Manas Dasgupta
NEW DELHI, Jan 30: Exactly a year after the first Corona infection was detected, India may breathe easy hoping the worst is over and another wave, higher and stronger, as was witnessed in many western countries, will not be knocking its doors.
On January 30, 2020, India detected its first case of Covid-19 when a 20-year-old medical student from Thrissur, Kerala, returned home from Wuhan, China, carrying the infection. A year later, India which recorded a cumulative total of 10,733,131 cases, still has 1,69,824 active cases which, however, is a much better situation than what was a few months ago. With a recovery rate of 96.96%, and two vaccines already rolled out, India is better prepared to take on Covid-19 today.
From January onwards, the graph kept rising and reached the peak in September with a huge surge of cases once unlock-I was introduced after 67 days of lockdown. In September, India witnessed the worst situation as daily cases ranged between 75,000 and 90,000 with the highest single-day spike recorded at 97,894 cases on September 16 and the highest number of single day death recorded at 1,290 the previous day. In October, the situation bettered and in December, both Bharat Biotech and Pune’s SII applied for emergency use of their vaccines.
India went into a national lockdown on March 25 which also led to an unprecedented migrant crisis. Indian economy was also hit hard with economic operations coming to a halt. The finance ministry released several stimulus packages catering to all sections of people. Like several stages of lockdowns, there was a stage-wise unlocking starting from June.
Ground Zero Kerala has been one of the most worst-hit states. The state currently has 72,239 active cases, the highest in the country, and logged 6,268 new infections on Friday, pushing the total tally to 9,17,630. Kerala had managed to rein in the virus last year when much of the country was struggling with it. But with international traffic, festivals, the spread of the infection could not be contained much.

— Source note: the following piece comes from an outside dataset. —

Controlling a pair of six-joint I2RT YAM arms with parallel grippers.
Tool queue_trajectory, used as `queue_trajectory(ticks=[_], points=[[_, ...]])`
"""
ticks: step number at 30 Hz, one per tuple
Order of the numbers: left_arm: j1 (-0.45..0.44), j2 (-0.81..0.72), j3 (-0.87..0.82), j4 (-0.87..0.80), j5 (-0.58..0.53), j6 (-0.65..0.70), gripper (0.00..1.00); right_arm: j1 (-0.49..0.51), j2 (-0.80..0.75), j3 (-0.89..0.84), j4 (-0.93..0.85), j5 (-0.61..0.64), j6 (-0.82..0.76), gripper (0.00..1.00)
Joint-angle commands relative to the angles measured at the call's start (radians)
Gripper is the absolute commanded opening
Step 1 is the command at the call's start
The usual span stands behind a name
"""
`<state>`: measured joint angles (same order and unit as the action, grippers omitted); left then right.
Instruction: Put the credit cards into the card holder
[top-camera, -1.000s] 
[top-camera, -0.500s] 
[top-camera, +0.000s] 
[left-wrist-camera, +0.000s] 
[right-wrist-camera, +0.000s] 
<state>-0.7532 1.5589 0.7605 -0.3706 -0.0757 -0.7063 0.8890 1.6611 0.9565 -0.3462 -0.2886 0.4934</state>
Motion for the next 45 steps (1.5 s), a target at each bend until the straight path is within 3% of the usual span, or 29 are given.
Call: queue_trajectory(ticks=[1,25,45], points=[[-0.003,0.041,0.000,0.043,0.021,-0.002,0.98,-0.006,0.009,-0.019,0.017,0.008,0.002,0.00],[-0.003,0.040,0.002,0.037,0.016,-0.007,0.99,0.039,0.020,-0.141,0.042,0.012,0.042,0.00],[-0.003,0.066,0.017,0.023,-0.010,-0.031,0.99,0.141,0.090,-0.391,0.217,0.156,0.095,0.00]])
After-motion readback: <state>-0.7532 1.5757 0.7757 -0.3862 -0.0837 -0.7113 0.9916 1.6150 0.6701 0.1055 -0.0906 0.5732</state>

The death toll as of today stands at 3,704, which the state government claims is significantly lower given its high infection rate.
India’s biggest achievement perhaps was containing the spread of the disease in Dharavi, Mumbai, considered to be the Asia’s, and perhaps the world’s, biggest slum colony. Dharavi where people are cooped into close living quarters with shared toilet facilities was a huge cause of worry for the Maharashtra government. Experts and government alike feared that Dharavi where social distancing was next to impossible with rows of living quarters sharing common walls, would explode with Covid-19 cases, which happened but the tables were turned by rigorous testing, detection, isolation, and treatment. On the first anniversary of the detection of first Covid-19 case in India on Friday, Dharavi reported six new cases, after reporting zero new cases for two days straight. The continent’s largest slum so far has recorded a total of only 3,917 cases, while the number of active cases stands at 16.
Amid unlocking, several Indian states, including Kerala, Delhi, reported a second wave of Covid-19. After hitting the peak in September, the situation started improving and since has only gone downhill. The government on Thursday also claimed that India has succeeded in flattening the spike. The new UK strain of the virus that the authorities feared may run havoc like in several other countries, also did not damage much in India.
With rolling out of the mass vaccination programme from January 16 beginning with the frontline workers, India is expected to have reached the irreversible path to exit from the pandemic even as it is raging in fury in several other countries in the world.